My only experience with Perl is reading the first 11 chapters of Learning Perl 3rd edition last weekend. I'm running ActiveState's win32 5.005_03 version of Perl. I've worked out many exercises from Learning Perl, but I'm having trouble figuring out how to start (and finish) the following:
Take a tab separated text file with approximately 100,000 lines. Each line has 5 fields: sampleID, subID, testtype, result, resultval. For example:
12345 543D3 17 1 12.3
12345 543D3 17 2 9
12345 543D3 18 1 17.2
45678 543D3 17 1 12.3
45678 543D3 17 2 9
67890 775G2 17 1 12.3
67890 775G2 17 2 9
67890 775G2 18 1 17.2
I would like to transform the file to the following:
12345 543D3 17 1 12.3 17 2 9 18 1 17.2
45678 543D3 17 1 12.3 17 2 9
67890 775G2 17 1 12.3 17 2 9 18 1 17.2
Then I would like to perform pairwise line comparisons in the transformed file to determine if all of the test results of two lines are the same.
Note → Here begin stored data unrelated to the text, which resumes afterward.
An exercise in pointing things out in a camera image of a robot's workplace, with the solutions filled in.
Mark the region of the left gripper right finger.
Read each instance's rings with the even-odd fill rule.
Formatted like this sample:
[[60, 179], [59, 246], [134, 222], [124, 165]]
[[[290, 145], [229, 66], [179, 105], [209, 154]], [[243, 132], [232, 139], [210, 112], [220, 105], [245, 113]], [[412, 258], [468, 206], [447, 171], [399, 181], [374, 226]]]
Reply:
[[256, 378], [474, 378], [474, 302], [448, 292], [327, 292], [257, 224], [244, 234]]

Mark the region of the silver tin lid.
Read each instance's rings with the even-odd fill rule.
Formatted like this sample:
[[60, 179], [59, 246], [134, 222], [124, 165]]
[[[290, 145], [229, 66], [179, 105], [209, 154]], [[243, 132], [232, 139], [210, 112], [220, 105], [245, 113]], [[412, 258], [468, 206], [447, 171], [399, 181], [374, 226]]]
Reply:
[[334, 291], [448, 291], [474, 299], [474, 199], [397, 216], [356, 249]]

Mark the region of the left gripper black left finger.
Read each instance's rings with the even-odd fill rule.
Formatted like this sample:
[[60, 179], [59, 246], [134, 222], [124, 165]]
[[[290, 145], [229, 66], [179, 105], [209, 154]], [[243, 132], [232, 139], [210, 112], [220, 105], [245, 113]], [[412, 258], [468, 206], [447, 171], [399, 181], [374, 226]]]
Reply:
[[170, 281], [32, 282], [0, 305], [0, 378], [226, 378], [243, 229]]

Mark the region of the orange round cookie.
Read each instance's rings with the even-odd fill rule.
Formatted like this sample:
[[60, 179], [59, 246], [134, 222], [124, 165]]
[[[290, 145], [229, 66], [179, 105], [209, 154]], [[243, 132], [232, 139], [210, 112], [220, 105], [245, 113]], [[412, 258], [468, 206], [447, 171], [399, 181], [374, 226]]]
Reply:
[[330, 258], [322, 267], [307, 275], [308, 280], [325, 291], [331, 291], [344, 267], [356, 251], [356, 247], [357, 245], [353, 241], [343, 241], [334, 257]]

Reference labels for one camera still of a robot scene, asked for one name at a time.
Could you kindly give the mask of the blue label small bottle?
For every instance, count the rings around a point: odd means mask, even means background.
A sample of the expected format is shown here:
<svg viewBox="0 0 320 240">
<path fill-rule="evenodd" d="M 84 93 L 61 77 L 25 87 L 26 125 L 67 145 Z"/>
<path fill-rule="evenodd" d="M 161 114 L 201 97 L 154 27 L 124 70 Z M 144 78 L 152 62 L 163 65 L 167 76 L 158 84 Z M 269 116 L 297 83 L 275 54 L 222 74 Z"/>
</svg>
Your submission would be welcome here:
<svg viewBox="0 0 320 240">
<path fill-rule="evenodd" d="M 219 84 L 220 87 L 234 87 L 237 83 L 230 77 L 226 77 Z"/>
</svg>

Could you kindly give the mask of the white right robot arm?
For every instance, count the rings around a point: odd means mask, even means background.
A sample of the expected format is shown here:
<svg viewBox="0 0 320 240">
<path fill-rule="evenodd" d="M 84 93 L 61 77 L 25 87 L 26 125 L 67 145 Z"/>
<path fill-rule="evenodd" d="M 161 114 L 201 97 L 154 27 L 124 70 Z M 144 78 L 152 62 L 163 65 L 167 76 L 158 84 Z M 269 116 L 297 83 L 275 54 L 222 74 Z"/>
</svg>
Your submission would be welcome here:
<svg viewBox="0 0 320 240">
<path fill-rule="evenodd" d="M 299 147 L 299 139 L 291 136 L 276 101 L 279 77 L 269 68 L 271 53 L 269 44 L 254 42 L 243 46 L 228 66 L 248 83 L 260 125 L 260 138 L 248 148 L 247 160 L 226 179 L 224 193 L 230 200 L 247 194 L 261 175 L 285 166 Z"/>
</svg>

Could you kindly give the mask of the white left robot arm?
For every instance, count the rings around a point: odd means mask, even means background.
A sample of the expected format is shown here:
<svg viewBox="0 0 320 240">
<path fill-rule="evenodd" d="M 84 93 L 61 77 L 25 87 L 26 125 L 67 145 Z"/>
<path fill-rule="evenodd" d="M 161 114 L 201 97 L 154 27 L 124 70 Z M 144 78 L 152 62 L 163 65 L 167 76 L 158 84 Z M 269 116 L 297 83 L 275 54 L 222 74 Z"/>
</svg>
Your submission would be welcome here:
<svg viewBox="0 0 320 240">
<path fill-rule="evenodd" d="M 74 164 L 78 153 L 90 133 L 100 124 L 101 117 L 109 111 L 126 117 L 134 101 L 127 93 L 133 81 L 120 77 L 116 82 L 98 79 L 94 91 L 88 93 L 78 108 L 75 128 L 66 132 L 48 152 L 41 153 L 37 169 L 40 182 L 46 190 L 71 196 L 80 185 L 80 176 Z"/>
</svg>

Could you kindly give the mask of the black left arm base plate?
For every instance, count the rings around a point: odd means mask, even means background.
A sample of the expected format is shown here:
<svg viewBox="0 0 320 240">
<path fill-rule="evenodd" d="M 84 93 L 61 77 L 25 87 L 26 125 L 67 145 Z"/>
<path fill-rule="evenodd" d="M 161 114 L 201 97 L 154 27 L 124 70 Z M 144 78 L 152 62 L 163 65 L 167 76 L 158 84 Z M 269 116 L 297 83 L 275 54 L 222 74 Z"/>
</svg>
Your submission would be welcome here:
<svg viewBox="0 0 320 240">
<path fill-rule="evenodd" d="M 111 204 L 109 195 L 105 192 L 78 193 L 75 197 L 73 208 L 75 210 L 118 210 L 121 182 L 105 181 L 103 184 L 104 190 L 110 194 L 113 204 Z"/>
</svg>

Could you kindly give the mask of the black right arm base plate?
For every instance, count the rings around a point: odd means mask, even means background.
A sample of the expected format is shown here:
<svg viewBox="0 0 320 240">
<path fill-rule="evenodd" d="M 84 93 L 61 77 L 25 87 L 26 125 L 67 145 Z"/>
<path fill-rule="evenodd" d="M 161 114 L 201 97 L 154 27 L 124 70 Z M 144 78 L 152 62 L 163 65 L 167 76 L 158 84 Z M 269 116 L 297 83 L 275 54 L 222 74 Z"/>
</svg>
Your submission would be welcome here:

All three lines in the transformed file match at all test results determined in the example above. Of course there would be many lines in the transformed file that don't match the test results of lines 1 - 3.
Example report:
sampleID test results match: 12345, 45678, 67890
sampleID test results match: xxxxx, yyyyy
subID test results match: 543D3
subID test results match: xxxAx
Where to start: I've learned enough to open and read each line in a file (to print it, add to array or hash, etc). I've learned how to use simple regular expressions to write out a new file with all lines that match a specific string. The leap I need to make is how to takes several lines from a file and write a new single line (the lines would each have the same value in the sampleID field), and how to perform pairwise comparisons of one line in a file against all other lines in a file (and then take the second line and compare against all other lines, etc).
BTW this is not a homework problem. Where should I start? A particular tutorial or manpage? Any code example would be truly appreciated.
Respectfully,
yungGH
Edited by mirod, 2003-02-13: changed the title